# Try it
From the entries below, copy out all lines holding "target".

(Record excerpts)

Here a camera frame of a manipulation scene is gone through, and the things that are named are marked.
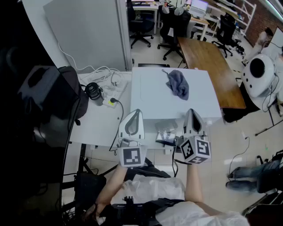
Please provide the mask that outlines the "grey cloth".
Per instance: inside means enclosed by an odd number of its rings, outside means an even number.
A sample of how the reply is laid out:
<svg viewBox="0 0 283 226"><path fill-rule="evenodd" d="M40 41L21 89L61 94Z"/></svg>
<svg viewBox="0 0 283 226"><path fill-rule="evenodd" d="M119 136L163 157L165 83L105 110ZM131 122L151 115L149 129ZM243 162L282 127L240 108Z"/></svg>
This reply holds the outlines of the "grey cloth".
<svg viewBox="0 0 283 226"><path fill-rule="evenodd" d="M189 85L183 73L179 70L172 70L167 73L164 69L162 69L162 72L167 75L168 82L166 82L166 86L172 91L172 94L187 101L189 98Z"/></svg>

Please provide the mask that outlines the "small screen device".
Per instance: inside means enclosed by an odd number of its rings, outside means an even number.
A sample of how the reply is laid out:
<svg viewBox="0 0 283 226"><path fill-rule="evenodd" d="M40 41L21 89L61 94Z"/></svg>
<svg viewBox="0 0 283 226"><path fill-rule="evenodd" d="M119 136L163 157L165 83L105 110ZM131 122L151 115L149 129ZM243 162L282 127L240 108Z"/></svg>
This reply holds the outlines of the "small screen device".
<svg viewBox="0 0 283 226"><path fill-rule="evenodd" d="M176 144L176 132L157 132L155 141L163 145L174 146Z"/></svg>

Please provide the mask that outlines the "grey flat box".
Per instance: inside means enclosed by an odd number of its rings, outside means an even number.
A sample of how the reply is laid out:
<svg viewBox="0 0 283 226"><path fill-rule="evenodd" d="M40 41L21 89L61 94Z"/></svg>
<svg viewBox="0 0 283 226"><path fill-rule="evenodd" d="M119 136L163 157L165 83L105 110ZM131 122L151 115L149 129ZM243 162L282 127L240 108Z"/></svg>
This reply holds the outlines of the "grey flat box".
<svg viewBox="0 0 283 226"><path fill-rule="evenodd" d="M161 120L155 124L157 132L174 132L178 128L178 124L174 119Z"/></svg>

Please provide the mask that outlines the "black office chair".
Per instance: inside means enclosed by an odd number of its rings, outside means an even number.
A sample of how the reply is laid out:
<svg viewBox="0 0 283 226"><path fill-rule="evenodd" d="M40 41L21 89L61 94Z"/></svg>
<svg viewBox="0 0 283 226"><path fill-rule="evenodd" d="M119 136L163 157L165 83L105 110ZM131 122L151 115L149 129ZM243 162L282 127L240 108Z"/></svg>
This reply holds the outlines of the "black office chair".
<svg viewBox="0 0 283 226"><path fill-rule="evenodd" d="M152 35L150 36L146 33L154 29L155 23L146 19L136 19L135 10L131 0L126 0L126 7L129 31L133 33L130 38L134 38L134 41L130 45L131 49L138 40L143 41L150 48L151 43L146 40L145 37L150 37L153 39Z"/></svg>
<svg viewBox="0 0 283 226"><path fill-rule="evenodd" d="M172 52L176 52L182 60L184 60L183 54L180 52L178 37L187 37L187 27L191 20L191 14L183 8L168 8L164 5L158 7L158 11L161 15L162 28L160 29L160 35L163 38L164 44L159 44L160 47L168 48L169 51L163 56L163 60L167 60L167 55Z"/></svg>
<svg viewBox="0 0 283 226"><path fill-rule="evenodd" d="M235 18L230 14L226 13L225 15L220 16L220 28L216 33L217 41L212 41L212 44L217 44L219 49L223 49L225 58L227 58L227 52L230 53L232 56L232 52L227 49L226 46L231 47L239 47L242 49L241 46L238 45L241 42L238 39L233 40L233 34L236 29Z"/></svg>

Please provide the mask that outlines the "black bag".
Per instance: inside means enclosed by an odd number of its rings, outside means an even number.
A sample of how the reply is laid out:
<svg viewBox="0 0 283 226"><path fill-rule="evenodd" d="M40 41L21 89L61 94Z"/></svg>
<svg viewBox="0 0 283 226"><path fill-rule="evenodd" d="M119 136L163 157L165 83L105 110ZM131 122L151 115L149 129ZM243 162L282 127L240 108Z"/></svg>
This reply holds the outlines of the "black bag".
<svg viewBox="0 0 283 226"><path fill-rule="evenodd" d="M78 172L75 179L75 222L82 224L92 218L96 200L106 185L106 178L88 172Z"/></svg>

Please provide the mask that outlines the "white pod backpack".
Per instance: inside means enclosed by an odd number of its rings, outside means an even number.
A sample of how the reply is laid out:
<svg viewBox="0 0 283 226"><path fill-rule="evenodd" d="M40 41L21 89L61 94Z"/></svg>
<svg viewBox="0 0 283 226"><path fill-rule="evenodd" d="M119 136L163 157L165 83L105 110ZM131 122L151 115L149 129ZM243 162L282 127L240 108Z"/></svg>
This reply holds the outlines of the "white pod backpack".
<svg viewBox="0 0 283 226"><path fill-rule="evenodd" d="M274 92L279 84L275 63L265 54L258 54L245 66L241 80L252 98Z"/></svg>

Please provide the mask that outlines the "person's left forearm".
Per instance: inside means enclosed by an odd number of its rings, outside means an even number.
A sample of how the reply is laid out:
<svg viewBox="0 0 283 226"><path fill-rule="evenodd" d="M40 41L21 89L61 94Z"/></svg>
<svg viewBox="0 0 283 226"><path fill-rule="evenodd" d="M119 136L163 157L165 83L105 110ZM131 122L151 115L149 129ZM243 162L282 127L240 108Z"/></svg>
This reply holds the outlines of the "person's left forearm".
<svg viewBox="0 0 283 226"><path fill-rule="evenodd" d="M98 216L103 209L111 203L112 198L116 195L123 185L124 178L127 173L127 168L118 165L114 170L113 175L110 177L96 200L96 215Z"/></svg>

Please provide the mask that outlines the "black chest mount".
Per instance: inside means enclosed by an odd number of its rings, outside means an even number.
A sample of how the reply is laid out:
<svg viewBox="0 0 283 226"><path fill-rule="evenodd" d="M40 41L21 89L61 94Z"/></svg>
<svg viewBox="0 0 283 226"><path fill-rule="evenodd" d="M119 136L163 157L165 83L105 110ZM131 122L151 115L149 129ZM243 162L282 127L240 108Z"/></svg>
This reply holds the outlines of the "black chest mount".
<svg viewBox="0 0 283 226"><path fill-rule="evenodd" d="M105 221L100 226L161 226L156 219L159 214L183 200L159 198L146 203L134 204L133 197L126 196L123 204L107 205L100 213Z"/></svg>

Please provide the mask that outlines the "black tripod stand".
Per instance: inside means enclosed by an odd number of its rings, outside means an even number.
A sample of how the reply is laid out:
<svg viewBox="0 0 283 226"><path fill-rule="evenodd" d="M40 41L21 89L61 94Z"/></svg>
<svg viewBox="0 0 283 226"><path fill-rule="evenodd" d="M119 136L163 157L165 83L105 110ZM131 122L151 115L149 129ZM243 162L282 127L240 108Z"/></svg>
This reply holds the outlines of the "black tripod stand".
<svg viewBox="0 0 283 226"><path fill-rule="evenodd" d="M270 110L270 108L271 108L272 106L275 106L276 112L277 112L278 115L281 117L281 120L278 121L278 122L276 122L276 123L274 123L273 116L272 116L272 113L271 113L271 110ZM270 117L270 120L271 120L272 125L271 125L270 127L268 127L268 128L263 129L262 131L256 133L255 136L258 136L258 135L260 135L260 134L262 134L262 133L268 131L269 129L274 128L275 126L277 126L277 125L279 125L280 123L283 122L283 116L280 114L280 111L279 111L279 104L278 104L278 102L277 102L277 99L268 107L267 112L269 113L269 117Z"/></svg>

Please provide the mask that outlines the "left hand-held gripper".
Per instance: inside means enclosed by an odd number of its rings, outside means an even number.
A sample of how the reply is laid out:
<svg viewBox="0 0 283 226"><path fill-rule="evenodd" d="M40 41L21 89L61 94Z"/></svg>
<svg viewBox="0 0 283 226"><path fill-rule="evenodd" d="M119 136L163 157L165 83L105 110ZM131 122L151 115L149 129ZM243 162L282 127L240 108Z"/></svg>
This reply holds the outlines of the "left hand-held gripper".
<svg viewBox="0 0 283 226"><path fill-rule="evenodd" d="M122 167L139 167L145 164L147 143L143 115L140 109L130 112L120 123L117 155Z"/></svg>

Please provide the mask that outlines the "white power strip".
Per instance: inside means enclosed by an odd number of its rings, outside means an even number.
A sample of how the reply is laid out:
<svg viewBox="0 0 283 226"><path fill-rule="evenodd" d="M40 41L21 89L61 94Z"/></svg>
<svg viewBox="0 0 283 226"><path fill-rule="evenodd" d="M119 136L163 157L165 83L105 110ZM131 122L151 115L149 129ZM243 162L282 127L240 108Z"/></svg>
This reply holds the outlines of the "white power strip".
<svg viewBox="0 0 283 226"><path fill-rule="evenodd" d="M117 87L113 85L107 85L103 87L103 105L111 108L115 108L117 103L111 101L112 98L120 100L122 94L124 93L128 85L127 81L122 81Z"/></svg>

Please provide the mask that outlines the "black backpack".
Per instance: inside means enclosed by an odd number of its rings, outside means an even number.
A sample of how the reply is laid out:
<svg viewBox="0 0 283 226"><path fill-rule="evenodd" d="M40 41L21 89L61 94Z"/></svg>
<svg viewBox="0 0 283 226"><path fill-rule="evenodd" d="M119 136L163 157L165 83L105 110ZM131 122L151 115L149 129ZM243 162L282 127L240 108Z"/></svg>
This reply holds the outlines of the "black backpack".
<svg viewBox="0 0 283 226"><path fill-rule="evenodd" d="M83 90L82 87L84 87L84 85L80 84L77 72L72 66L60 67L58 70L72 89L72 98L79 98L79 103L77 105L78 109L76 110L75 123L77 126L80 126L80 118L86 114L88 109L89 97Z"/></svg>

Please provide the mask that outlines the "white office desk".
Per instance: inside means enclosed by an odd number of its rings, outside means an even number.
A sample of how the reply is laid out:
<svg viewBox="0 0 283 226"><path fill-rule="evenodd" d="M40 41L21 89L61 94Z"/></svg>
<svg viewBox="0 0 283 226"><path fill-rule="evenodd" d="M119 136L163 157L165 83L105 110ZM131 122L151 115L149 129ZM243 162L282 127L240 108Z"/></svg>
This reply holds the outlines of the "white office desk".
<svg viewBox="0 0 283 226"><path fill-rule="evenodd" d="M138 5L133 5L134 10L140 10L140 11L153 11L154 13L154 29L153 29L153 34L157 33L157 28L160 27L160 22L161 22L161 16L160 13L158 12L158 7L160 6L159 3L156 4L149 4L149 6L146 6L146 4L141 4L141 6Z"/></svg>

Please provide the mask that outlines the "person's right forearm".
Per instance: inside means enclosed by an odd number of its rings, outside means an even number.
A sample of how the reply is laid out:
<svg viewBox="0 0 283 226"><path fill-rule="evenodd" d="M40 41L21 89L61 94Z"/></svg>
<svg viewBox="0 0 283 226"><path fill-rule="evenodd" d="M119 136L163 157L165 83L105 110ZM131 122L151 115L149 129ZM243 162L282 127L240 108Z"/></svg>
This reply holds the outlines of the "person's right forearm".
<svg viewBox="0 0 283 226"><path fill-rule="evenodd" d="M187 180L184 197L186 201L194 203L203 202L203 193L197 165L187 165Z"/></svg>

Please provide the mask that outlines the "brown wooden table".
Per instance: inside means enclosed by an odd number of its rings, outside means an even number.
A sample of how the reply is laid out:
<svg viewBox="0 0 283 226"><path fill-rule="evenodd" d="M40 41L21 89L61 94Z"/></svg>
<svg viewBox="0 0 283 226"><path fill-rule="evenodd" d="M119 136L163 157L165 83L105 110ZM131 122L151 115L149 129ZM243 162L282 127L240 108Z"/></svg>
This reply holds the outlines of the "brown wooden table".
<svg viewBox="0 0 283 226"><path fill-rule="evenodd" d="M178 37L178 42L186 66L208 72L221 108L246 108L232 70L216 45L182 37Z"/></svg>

(End Record excerpts)
(Record excerpts)

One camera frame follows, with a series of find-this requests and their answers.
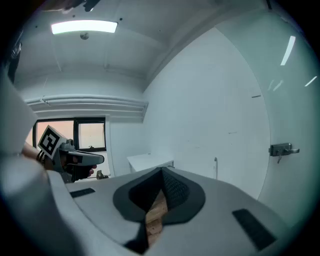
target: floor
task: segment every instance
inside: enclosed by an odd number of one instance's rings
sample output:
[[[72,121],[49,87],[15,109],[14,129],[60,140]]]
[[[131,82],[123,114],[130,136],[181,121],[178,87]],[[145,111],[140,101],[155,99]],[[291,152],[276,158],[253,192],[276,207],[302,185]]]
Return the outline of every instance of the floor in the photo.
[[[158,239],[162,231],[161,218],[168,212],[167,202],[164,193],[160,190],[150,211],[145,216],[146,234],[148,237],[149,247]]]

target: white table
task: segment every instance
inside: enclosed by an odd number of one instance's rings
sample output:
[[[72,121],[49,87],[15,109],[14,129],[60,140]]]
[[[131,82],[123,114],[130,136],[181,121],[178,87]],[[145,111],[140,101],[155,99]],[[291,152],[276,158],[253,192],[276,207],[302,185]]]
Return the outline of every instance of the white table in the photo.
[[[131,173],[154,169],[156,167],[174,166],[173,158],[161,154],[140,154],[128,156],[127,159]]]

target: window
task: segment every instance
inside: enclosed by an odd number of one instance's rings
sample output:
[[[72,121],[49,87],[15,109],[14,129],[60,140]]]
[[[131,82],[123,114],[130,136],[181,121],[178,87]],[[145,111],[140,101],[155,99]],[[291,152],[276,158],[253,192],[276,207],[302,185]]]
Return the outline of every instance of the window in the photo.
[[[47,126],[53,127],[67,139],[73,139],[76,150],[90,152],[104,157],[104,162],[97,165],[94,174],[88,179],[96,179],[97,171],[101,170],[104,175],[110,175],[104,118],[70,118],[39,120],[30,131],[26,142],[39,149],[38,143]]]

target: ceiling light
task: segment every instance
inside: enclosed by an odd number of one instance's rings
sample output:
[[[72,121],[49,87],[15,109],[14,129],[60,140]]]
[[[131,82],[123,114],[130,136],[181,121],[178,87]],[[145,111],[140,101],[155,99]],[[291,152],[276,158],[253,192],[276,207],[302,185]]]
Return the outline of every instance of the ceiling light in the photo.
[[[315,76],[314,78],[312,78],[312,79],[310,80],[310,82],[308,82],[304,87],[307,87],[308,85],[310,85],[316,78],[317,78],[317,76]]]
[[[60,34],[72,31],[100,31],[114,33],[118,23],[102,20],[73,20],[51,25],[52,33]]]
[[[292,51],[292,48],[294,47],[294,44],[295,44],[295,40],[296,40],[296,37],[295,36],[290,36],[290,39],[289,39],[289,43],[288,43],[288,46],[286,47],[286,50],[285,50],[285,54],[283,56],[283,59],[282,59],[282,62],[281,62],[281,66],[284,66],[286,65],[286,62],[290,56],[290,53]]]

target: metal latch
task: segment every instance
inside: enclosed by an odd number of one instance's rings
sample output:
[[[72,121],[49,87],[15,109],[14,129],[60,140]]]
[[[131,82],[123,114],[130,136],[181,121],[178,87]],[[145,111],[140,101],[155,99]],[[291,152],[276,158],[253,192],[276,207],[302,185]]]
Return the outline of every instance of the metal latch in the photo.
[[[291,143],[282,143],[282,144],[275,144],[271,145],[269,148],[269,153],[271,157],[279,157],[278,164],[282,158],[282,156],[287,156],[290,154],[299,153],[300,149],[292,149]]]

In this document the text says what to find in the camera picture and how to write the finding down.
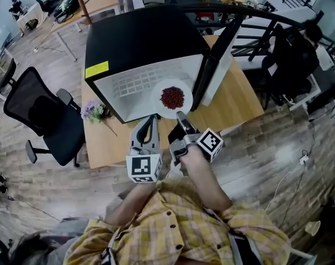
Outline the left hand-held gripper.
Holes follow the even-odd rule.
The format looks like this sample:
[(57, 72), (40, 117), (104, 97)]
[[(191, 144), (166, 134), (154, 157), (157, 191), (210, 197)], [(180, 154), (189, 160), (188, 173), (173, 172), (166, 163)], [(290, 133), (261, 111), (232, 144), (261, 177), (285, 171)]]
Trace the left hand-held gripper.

(End Record excerpts)
(Record excerpts)

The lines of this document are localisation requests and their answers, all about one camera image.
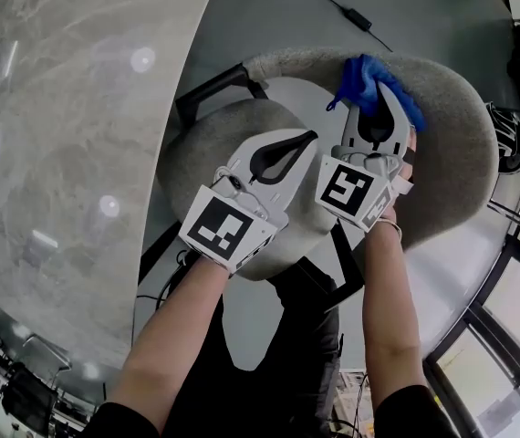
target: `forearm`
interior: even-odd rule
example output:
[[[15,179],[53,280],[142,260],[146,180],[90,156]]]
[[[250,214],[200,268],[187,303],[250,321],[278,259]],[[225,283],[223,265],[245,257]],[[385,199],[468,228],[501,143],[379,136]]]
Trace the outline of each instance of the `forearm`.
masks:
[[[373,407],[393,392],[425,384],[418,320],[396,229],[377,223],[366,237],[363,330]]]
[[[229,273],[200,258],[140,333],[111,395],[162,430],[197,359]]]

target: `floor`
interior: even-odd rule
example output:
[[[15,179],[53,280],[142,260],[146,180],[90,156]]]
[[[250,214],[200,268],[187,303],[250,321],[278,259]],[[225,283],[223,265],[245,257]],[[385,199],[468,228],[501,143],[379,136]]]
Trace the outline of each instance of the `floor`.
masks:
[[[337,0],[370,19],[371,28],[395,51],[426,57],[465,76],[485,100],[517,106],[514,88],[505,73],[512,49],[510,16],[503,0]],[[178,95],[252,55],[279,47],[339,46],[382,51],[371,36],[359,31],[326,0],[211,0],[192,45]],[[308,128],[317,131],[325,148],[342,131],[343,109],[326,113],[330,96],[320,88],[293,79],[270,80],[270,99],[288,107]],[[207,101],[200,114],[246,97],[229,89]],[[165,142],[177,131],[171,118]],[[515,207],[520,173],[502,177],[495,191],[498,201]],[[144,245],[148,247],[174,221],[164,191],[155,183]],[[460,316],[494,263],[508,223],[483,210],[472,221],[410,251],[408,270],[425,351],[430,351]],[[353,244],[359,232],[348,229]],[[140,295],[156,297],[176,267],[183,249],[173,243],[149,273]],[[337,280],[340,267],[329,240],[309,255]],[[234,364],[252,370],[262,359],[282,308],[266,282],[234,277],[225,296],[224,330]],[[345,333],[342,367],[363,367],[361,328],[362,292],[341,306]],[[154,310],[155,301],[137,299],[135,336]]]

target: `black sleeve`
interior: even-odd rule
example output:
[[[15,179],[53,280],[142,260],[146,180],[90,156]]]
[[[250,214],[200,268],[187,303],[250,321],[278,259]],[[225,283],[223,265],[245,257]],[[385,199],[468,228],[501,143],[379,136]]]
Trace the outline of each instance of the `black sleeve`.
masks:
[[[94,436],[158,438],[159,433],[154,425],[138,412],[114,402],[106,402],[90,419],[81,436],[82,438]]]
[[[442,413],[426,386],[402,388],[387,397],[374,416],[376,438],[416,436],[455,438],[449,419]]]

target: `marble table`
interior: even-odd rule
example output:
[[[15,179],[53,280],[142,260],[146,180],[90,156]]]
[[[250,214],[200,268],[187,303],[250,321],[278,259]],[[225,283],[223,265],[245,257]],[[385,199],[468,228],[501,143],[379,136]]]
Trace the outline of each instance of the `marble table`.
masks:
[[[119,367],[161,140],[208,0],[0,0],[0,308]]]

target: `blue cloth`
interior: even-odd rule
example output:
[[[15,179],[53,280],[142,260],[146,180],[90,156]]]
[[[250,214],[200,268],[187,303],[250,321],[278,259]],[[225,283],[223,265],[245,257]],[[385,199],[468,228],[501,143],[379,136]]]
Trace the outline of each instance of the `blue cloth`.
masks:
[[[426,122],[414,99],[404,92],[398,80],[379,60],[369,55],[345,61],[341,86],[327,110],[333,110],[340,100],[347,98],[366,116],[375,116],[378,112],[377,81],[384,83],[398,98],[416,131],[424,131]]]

(End Record excerpts)

# Exercise response
target: floor
target: white table
target: window
target: ceiling light
target: metal latch
target: `forearm`
target: `floor`
target: `black sleeve`
target: `marble table`
target: `blue cloth`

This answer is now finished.